= Jean-Pierre Déricoyard =

Jean-Pierre Tita Déricoyard (21 July 1907–?) was a Congolese politician and businessman.

== Early life ==
Jean-Pierre Tita Déricoyard was born on 21 July 1907 to an Azande family in Bambili, Orientale Province, Belgian Congo. He attended the Ecole Officielle des candidats-commis in Stanleyville before studying at the Frères Maristes in 1915. He earned his diploma in 1924 with distinction. After six years of work in the colonial administration he served as a clerk for various companies. He later moved to Léopoldville where in 1949 he established Déricoyard Fréres, a furniture and trade business. Déricoyard rose to prominence in the private sector and his venture became one of the most successful Congolese-owned firms in the capital. At the time he was the only Zande to achieve such status in the region. He eventually became an administrator of a Congolese businessmen cooperative and the leader of an ethnic association for people from Ituri and the Uélés. Déricoyard also became the president of the Frères Maristes alumni association and served on the advisory board for the monthly La Voix du Congolaise.

== Political career ==
In 1956 Déricoyard participated in a conference organised by the Solvay Institute of Sociology to discuss the Congolese economy. Two years later he attended the All-African Peoples' Conference in Accra, Ghana as an observer. (Note: Thomas Kanza speculated that he likely went to spy on the Mouvement National Congolais delegation for the Belgian government.) In April 1959 he founded the Parti Travailliste Congolais, a political party. At his initiative, the organisation urged the colonial administration to hold a round table conference to discuss the political future of the Congo.

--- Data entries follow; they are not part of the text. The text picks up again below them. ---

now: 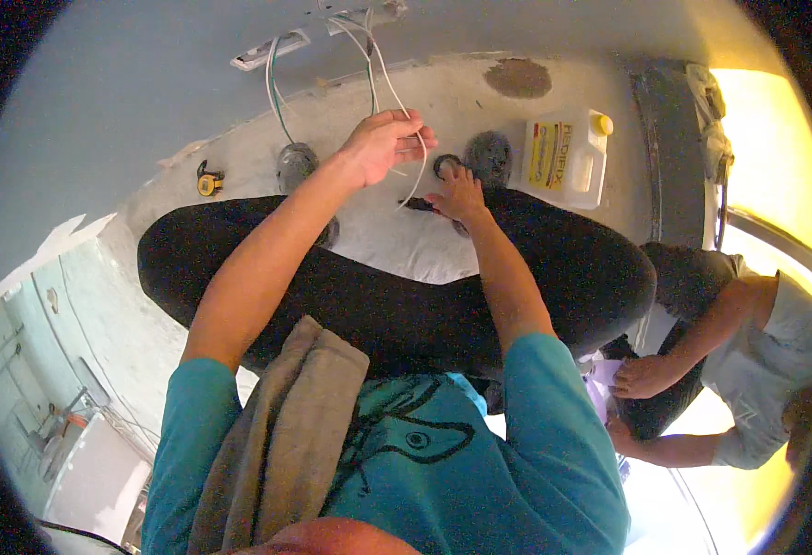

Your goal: The person uses pliers to strip and twist electrical wires together within a wall opening, then wraps the connection with black electrical tape.

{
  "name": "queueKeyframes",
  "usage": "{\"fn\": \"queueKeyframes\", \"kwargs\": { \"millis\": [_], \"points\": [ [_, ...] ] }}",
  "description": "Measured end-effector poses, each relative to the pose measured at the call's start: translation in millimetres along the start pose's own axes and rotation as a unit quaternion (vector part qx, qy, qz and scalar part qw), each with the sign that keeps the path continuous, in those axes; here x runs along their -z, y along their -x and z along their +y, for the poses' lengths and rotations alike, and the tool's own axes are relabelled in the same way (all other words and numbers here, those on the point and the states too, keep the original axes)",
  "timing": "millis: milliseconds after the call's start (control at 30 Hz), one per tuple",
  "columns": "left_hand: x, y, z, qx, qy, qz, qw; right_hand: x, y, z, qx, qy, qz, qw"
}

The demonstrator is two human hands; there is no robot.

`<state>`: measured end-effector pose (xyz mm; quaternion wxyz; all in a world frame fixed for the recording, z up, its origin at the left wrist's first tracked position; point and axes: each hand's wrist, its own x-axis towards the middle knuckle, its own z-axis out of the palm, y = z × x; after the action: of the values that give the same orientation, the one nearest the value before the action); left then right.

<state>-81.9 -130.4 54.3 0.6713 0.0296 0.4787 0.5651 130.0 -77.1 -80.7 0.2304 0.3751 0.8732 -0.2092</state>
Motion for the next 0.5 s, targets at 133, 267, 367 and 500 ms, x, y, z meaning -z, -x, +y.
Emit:
{"fn": "queueKeyframes", "kwargs": {
  "millis": [133, 267, 367, 500],
  "points": [
    [-1, -17, 5, -0.022, 0.038, 0.020, 0.999, -6, -29, 11, 0.099, 0.055, 0.043, 0.993],
    [-8, -26, 28, -0.092, 0.061, 0.096, 0.989, -30, -48, 17, 0.121, 0.125, 0.078, 0.982],
    [-1, -29, 41, -0.149, 0.102, 0.080, 0.980, -47, -51, 16, 0.138, 0.130, 0.122, 0.974],
    [-4, -27, 47, -0.187, 0.099, 0.122, 0.970, -53, -57, 16, 0.153, 0.144, 0.133, 0.968]
  ]
}}
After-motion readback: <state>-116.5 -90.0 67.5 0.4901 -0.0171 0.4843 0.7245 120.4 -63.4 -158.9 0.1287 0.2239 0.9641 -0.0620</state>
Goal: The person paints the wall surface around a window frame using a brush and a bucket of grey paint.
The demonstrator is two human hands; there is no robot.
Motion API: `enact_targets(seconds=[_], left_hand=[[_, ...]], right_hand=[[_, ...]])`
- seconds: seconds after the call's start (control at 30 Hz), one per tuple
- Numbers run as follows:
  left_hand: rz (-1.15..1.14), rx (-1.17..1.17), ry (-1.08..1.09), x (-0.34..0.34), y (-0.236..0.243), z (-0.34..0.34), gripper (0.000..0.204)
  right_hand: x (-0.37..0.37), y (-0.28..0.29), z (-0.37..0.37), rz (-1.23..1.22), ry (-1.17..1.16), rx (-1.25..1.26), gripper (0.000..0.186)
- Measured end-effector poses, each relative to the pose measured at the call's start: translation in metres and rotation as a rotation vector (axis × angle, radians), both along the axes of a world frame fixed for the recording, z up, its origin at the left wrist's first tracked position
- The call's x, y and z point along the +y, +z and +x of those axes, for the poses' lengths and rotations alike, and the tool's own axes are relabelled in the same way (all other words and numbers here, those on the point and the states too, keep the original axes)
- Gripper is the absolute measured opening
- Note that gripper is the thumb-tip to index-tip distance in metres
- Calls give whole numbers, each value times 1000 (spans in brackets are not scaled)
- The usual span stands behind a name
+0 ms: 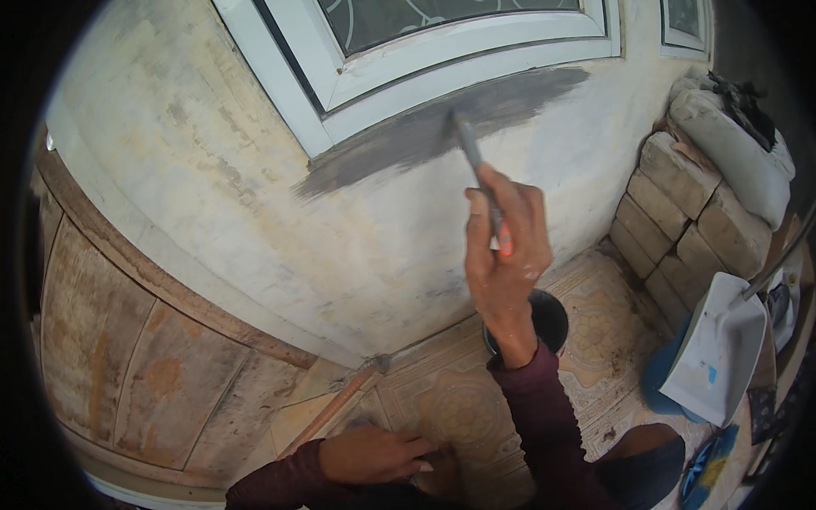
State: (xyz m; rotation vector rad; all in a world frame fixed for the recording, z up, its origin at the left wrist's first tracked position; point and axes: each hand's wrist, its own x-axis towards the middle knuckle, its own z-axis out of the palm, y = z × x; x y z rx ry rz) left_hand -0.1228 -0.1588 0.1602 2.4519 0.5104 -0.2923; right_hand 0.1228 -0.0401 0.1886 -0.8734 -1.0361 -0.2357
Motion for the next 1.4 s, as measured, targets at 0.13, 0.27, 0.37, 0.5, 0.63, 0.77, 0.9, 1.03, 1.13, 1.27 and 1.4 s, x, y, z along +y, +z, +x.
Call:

In the general elections of May 1960 Déricoyard won a seat in the Chamber of Deputies with 5,509 preferential votes. On 18 December 1962 a motion of censure was tabled against Déricoyard in the Chamber of Deputies, who was serving as Minister of Economic Affairs. Three days later the motion was debated by the Chamber. Déricoyard's critics accused him of engaging in corrupt activities in the northeast and failing to do enough to control commodity prices and curtail black market activities. The motion ultimately failed, 30 votes to 57 with 7 abstentions.

Following the 1965 general elections, Déricoyard was made provisional President of the Chamber of Deputies while the elected candidates' credentials were confirmed.